§ **Problem description**
Starting at the line that holds "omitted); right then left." and stopping at the line that holds "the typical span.", restate the records below word for word, with both of those lines included.

[Source data]
== Segment start ==
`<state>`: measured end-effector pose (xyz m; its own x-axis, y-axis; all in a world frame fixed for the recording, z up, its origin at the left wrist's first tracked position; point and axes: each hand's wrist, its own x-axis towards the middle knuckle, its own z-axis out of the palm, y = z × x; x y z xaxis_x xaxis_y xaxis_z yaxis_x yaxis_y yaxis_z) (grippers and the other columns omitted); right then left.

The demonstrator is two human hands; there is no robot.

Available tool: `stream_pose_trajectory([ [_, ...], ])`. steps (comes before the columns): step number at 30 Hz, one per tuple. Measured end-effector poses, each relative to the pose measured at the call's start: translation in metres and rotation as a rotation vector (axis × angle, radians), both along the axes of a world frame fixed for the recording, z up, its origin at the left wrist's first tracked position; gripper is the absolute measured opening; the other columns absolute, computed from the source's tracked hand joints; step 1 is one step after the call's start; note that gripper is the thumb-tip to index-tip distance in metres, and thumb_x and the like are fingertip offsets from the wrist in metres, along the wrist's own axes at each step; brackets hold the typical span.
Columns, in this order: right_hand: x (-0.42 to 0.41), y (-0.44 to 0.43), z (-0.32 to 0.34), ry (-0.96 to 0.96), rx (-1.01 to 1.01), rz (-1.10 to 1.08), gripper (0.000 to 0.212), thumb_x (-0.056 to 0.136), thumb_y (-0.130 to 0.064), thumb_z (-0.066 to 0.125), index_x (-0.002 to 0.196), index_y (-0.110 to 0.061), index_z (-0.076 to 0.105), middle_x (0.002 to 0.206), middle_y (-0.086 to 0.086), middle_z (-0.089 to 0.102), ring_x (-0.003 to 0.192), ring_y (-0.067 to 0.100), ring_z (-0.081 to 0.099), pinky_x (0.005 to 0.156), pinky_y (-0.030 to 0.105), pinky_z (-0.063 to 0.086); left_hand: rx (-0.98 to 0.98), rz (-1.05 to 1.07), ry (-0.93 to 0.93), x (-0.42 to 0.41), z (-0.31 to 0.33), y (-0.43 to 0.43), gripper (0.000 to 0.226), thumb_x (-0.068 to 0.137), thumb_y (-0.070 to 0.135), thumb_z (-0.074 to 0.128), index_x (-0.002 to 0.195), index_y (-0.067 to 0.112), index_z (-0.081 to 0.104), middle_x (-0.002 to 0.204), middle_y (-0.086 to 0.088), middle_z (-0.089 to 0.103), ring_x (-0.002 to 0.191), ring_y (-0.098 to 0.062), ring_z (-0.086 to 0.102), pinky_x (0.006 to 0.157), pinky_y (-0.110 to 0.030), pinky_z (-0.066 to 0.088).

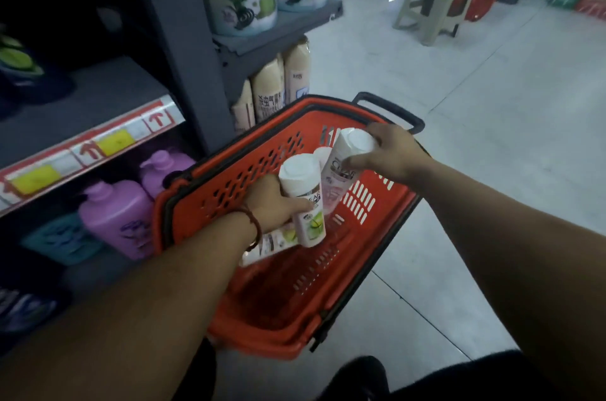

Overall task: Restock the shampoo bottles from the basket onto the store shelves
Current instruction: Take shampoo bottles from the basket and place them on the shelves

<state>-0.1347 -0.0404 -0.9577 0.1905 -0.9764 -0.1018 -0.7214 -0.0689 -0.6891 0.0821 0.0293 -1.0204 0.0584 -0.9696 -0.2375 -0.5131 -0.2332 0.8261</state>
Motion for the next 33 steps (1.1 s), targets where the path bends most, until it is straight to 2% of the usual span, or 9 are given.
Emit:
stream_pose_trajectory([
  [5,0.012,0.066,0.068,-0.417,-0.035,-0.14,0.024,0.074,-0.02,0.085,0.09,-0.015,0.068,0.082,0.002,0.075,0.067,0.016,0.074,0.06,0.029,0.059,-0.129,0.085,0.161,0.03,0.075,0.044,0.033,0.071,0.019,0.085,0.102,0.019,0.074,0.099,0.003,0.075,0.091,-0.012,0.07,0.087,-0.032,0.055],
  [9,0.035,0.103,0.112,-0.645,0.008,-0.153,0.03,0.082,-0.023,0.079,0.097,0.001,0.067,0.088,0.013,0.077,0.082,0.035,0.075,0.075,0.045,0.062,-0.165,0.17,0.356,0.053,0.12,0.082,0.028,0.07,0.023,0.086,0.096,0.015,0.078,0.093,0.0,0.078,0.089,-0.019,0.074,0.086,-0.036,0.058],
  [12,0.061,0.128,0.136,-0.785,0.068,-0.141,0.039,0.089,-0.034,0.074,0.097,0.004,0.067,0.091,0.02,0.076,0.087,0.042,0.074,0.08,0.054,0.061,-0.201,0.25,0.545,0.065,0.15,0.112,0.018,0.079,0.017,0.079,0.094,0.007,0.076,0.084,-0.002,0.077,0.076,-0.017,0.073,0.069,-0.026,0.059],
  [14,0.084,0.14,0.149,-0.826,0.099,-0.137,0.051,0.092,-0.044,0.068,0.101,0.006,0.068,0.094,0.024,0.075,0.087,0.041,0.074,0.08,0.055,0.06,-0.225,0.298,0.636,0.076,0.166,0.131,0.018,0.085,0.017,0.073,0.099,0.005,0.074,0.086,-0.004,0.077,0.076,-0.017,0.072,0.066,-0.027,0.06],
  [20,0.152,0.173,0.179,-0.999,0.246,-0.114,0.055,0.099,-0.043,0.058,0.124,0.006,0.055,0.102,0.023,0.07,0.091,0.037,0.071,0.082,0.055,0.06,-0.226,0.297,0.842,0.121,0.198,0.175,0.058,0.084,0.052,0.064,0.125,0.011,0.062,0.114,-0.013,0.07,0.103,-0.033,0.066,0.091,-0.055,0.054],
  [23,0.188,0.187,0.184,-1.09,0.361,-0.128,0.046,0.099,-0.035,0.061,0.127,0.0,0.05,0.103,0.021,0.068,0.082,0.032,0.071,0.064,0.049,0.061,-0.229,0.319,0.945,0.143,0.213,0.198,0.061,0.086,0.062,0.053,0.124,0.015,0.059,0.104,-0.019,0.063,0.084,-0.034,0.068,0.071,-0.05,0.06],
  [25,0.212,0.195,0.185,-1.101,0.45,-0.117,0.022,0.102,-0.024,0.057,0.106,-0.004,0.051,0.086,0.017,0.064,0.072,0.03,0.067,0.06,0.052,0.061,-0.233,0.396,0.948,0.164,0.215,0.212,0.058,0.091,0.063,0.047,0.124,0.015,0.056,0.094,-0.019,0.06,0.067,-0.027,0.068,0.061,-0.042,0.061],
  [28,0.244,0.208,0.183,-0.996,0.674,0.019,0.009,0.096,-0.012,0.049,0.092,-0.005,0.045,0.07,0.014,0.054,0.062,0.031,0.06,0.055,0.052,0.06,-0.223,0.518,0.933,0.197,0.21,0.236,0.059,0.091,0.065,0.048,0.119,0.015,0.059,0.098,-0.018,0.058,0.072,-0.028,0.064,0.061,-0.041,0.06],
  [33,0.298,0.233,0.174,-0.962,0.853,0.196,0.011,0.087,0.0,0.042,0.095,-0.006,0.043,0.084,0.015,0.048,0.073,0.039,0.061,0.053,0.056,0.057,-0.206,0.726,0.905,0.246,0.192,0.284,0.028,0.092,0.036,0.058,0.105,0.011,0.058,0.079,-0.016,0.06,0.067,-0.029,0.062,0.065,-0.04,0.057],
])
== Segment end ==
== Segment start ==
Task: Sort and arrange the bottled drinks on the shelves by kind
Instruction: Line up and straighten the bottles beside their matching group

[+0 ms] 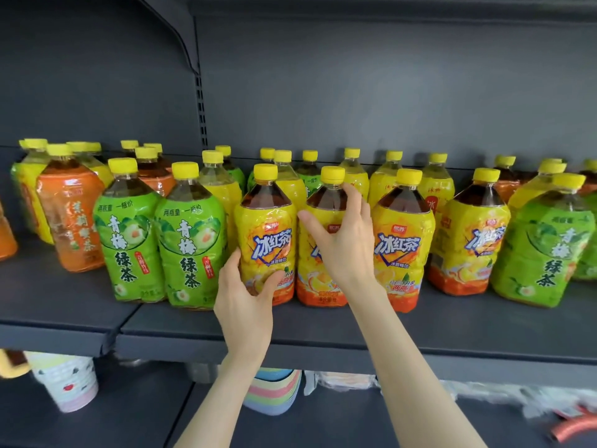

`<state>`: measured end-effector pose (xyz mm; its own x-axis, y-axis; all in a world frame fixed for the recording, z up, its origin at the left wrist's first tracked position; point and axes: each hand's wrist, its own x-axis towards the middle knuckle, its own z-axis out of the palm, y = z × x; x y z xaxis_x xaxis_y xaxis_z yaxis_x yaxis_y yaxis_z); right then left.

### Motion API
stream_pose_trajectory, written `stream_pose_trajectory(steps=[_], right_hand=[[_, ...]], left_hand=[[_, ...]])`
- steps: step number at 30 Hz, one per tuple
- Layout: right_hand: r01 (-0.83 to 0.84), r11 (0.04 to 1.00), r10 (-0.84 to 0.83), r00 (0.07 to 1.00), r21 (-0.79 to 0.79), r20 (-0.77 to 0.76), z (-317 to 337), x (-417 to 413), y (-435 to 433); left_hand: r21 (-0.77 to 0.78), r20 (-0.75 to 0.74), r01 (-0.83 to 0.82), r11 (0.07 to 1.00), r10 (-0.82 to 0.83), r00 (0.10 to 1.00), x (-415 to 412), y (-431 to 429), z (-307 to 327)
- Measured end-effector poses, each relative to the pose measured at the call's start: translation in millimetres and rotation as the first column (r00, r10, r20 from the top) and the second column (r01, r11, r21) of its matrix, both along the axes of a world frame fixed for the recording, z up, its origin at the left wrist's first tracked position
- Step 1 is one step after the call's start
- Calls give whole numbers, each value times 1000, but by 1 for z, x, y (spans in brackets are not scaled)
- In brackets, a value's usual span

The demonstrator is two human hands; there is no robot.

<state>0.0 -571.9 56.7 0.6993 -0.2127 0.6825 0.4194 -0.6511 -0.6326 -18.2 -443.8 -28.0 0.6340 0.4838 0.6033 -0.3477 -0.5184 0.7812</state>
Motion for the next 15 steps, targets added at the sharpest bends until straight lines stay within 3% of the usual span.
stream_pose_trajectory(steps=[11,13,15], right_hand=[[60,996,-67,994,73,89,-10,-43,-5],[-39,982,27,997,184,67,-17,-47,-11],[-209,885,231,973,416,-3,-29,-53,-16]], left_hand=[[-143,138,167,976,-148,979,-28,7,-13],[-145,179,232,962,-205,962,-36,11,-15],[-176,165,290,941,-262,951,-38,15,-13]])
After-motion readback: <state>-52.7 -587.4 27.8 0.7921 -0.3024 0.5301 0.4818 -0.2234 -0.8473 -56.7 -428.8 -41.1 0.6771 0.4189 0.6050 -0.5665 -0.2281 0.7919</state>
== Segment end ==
§ **Solution below**
`<state>`: measured end-effector pose (xyz m; its own x-axis, y-axis; all in a world frame fixed for the recording, z up, its origin at the left wrist's first tracked position; point and axes: each hand's wrist, its own x-axis towards the middle knuckle, its own z-axis out of the palm, y = z × x; x y z xaxis_x xaxis_y xaxis_z yaxis_x yaxis_y yaxis_z) (grippers and the other columns omitted); right then left.

The demonstrator is two human hands; there is no robot.

Available tool: `stream_pose_trajectory([ [_, ...], ])`. steps (comes before the columns): step number at 30 Hz, one per tuple. Measured end-effector poses, each relative to the pose measured at the call's start: translation in metres and rotation as a rotation vector (axis × angle, radians), both along the axes of a world frame fixed for the recording, z up, its origin at the left wrist's first tracked position; gripper is the absolute measured opening; the other columns absolute, computed from the source's tracked hand joints; step 1 is one step after the call's start; note that gripper is the thumb-tip to index-tip distance in metres, and thumb_x and the like are fingertip offsets from the wrist in metres, along the wrist's own axes at each step; brackets hold the typical span.

Nothing else is needed for the answer.